A Target is a model backend behind a uniform interface. Attack and defense code never imports a backend SDK directly — it calls get_target() and uses Target.query() / Target.chat().

Usage

from pikit import get_target

tgt = get_target("openai:gpt-4o")       # OpenAI or OpenAI-compatible
tgt = get_target("anthropic:claude-3-opus-20240229")  # Anthropic Claude
tgt = get_target("hf:gpt2")             # local HuggingFace
tgt = get_target("mock")                # offline echo (tests only)

Backends

Spec Backend Extra required
openai:<model> OpenAI or OpenAI-compatible (vLLM, Ollama, DashScope/Qwen, LM Studio) pip install pikit[openai]
anthropic:<model> Anthropic Claude pip install pikit[anthropic]
hf:<model> Local HuggingFace transformers pip install pikit[hf]
mock Offline echo — test fixture only none

SDKs are imported lazily inside their own module, so the core package and the mock target work with zero third-party dependencies installed.

OpenAI-compatible endpoints

openai:<model> works with any OpenAI-compatible server by setting OPENAI_BASE_URL:

Server OPENAI_BASE_URL
OpenAI (default) (unset)
DashScope / Qwen https://dashscope.aliyuncs.com/compatible-mode/v1
vLLM http://localhost:8000/v1
Ollama http://localhost:11434/v1
LM Studio http://localhost:1234/v1
# .env
OPENAI_API_KEY=sk-...
OPENAI_BASE_URL=https://dashscope.aliyuncs.com/compatible-mode/v1

The Target interface

class Target(ABC):
    def query(self, prompt: str, system: str = None, **kw) -> str:
        """Single-turn: send a prompt, get a text response."""
        ...

    def chat(self, messages: List[Message], tools: list = None,
             system: str = None, **kw) -> ChatResponse:
        """Multi-turn with optional tool-calling.

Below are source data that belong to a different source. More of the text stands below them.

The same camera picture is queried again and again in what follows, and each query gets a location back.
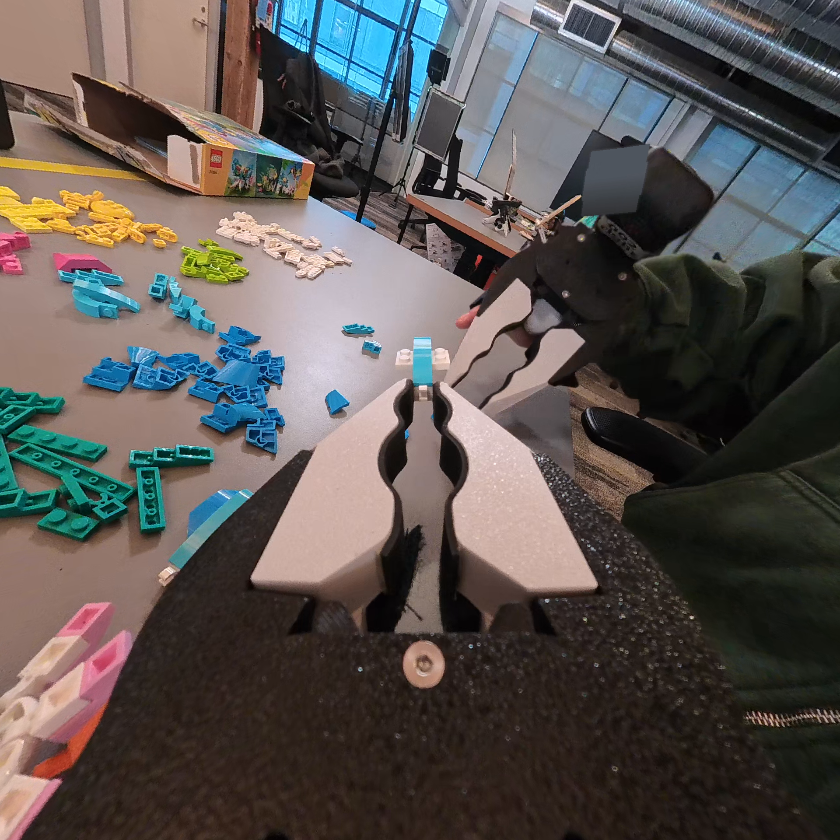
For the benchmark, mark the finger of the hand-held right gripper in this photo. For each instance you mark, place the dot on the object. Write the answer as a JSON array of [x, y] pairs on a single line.
[[492, 328], [544, 364]]

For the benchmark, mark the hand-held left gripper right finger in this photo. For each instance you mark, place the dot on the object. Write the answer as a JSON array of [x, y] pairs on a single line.
[[518, 525]]

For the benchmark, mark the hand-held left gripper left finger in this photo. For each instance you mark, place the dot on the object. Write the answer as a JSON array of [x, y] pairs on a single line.
[[328, 518]]

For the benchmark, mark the small white and blue lego assembly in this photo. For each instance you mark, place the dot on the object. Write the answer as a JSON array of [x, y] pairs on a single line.
[[422, 367]]

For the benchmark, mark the person's right forearm green sleeve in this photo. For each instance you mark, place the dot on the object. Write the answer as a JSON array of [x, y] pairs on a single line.
[[709, 328]]

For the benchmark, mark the blue curved lego wedge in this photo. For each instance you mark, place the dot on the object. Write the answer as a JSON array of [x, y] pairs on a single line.
[[338, 401]]

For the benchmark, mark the large light blue lego assembly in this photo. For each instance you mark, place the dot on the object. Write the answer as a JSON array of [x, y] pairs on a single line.
[[210, 518]]

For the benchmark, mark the small blue lego brick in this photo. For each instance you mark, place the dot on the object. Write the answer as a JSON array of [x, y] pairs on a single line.
[[372, 348]]

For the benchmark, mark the blue stepped lego plate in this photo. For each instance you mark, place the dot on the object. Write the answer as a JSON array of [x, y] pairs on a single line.
[[358, 329]]

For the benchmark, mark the pile of teal lego plates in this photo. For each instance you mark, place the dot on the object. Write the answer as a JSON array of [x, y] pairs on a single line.
[[59, 453]]

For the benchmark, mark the pile of lime lego pieces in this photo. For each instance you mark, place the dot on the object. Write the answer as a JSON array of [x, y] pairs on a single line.
[[210, 262]]

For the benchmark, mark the open cardboard lego box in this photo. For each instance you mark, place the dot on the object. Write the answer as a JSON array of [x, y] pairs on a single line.
[[249, 167]]

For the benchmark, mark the pile of pink white lego pieces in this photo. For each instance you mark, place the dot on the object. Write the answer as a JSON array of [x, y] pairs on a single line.
[[72, 669]]

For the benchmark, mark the pile of light blue lego pieces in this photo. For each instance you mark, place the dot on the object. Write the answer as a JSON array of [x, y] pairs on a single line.
[[98, 298]]

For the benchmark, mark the orange lego piece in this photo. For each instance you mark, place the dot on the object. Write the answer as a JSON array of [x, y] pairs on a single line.
[[65, 748]]

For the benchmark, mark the magenta lego slope brick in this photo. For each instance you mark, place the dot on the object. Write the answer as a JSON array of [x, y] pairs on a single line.
[[79, 262]]

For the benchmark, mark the pink lego plate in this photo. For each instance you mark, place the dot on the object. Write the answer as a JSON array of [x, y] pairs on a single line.
[[13, 241], [10, 264]]

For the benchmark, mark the pile of yellow lego pieces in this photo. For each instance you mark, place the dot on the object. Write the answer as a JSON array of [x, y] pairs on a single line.
[[39, 213]]

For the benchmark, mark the person's right hand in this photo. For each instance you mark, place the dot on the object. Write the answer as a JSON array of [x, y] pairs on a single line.
[[466, 320]]

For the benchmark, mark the white printed box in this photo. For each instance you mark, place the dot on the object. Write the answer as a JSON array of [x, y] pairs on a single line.
[[441, 246]]

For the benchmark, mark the large black monitor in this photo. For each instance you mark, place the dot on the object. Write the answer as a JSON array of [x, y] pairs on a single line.
[[571, 177]]

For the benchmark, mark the wooden stick model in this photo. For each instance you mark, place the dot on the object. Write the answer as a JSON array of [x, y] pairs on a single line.
[[506, 210]]

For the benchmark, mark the black chair armrest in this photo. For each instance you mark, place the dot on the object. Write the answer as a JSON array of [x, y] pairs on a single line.
[[630, 436]]

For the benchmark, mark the black office chair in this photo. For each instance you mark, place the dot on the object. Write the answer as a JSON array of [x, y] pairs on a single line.
[[446, 170], [328, 177]]

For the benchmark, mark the light panel on tripod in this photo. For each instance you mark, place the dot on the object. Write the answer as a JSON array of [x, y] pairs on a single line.
[[438, 121]]

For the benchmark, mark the black floor lamp blue base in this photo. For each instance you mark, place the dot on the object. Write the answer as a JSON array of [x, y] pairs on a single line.
[[384, 131]]

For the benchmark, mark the person's green hoodie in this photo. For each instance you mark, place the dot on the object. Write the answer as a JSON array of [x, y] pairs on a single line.
[[754, 590]]

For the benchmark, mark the white air vent grille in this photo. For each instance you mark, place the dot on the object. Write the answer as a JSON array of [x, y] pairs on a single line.
[[590, 21]]

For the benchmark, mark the small black studio light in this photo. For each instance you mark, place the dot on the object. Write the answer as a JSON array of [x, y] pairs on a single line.
[[439, 67]]

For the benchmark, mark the dark jacket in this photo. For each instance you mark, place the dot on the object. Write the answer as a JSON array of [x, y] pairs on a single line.
[[305, 98]]

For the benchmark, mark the white door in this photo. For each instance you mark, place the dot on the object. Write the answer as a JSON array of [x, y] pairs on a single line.
[[170, 46]]

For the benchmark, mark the yellow tape strip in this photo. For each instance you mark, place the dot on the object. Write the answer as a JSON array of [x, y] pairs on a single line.
[[65, 167]]

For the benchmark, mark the black panel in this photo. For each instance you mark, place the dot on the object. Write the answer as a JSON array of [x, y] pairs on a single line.
[[5, 118]]

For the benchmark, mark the wide silver air duct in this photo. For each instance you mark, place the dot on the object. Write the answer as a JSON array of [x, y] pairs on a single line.
[[754, 33]]

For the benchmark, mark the wooden post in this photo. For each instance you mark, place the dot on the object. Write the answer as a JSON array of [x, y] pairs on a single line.
[[241, 59]]

Used by the agent loop."""
        ...

Data structures

The chat() interface uses provider-agnostic data structures that normalize differences between backends:

@dataclass(frozen=True)
class ToolCall:
    id: str                    # provider call id
    name: str                  # tool the model picked
    args: Dict[str, Any]       # parsed JSON arguments

@dataclass(frozen=True)
class ToolResult:
    id: str                    # must match the ToolCall.id it answers
    name: str
    content: str               # stringified tool output

@dataclass(frozen=True)
class ChatResponse:
    text: str = ""             # assistant free text
    tool_calls: List[ToolCall] = []
    stop_reason: str = None    # "tool_use" | "end" | provider raw
    raw: Any = None            # provider response object

@dataclass
class Message:
    role: str                  # "system" | "user" | "assistant" | "tool"
    content: str = ""
    tool_calls: List[ToolCall] = []
    tool_results: List[ToolResult] = []

The mock target

get_target("mock") is an offline echo target for the test suite only. It echoes its input and never executes an injection, so it can't show whether an attack works. To see an injection land, always use a real model.

tgt = get_target("mock")
tgt.query("hello")  # → echoes back the input